*** Block opens ***
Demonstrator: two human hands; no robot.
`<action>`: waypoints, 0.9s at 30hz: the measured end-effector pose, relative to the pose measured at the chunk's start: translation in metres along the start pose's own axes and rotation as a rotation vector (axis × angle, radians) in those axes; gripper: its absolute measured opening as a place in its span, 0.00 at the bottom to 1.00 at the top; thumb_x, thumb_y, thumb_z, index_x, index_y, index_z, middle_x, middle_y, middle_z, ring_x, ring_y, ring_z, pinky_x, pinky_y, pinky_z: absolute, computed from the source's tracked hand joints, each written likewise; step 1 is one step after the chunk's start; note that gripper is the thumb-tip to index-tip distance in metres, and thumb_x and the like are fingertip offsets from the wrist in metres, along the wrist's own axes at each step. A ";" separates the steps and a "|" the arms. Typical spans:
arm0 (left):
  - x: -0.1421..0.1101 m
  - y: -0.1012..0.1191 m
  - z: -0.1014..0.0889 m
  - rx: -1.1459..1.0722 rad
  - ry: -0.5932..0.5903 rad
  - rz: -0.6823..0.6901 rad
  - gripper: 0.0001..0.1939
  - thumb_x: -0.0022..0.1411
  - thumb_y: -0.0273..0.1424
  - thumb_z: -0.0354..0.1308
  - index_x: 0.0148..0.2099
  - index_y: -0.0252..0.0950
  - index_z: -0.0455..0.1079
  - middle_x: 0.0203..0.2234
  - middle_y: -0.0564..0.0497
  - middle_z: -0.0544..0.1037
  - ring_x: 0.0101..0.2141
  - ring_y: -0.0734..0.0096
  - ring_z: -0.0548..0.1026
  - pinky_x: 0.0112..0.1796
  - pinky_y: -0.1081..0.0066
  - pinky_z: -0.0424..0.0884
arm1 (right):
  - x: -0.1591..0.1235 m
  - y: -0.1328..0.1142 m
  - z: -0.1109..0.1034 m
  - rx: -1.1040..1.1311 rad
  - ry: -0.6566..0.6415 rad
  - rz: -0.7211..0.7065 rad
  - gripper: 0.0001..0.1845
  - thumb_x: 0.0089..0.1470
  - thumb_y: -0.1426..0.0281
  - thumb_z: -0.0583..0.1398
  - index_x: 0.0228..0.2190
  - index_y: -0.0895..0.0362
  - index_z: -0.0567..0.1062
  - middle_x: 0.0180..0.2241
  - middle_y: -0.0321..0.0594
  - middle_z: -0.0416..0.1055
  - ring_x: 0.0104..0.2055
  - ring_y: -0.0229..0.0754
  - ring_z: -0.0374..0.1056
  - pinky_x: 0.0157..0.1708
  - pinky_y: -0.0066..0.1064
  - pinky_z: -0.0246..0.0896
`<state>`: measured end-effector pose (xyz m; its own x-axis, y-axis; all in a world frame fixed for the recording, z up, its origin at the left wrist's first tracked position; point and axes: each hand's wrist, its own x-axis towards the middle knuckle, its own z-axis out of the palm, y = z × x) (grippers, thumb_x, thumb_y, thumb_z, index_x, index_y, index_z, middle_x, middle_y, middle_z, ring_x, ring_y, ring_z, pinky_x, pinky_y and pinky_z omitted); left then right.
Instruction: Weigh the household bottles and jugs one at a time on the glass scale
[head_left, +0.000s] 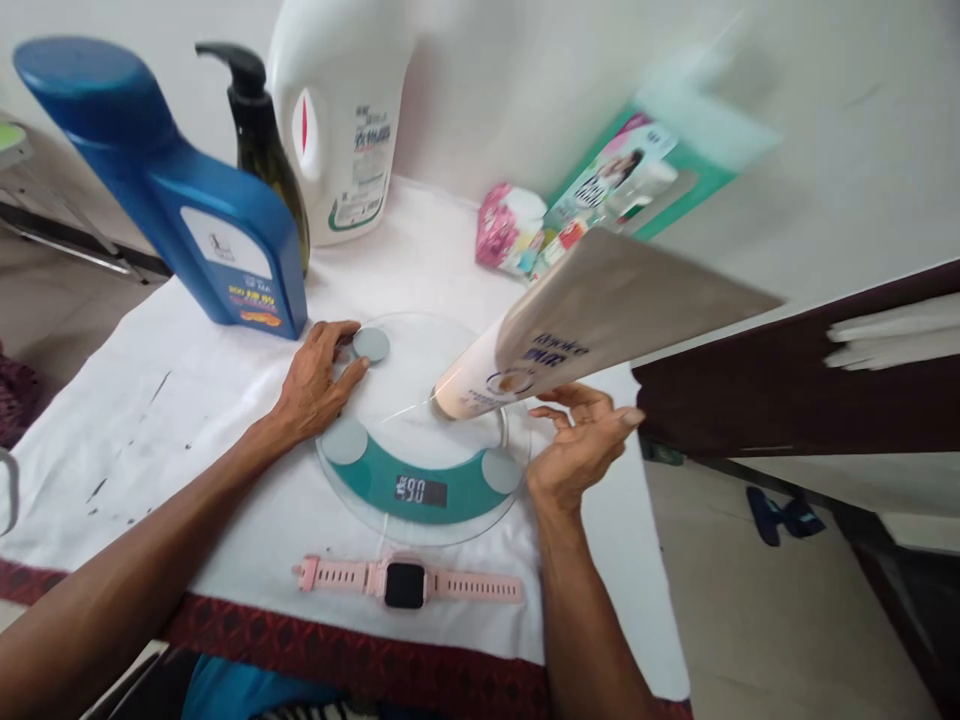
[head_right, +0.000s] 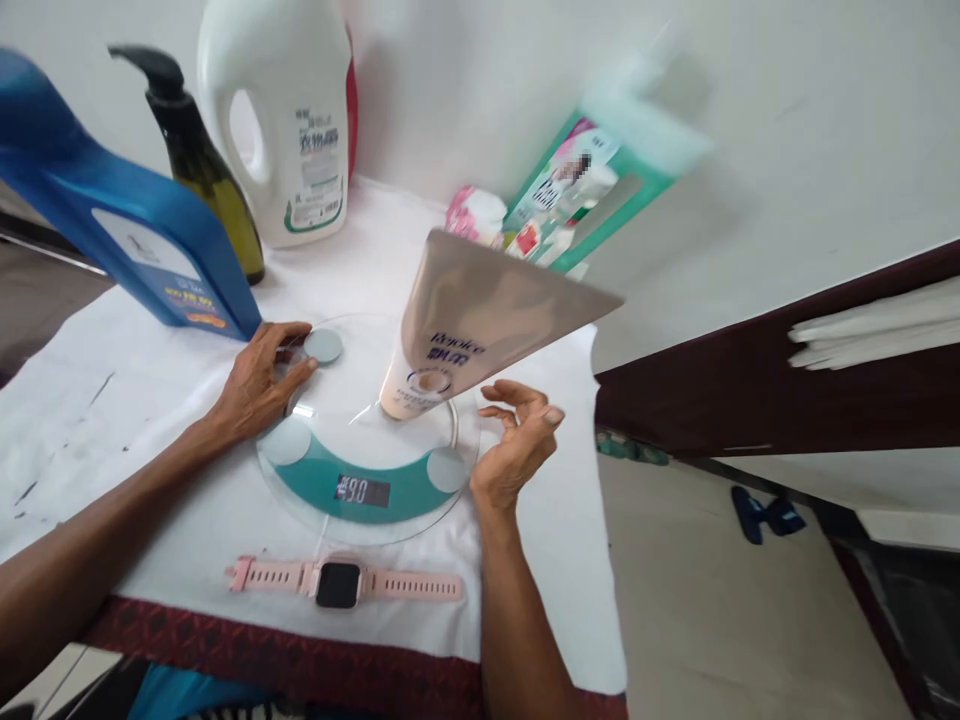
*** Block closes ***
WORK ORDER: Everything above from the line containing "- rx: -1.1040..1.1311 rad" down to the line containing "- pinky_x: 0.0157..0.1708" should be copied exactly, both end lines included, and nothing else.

SOLUTION TO THE PROBLEM:
  - rx: -1.1040..1.1311 rad
  - ry: -0.6566..0.6415 rad
  - rz: -0.7211..0.7065 rad
  - gripper: 0.0001..0.1845
  - thumb_x: 0.0089..0.1470
  - thumb_y: -0.1426..0.0281
  - thumb_z: -0.0583..0.1398
  - index_x: 0.0228..0.2190
  - index_y: -0.0895..0.0362
  - index_z: -0.0567..0.1062
  - middle_x: 0.0180..0.2241
  - middle_y: -0.0321..0.0594
  - middle_z: -0.0416..0.1055
  - ring_x: 0.0104..0.2055
  - ring_y: -0.0229..0.0754
  - ring_z: -0.0374..0.1056
  - pinky_x: 0.0157..0.1708

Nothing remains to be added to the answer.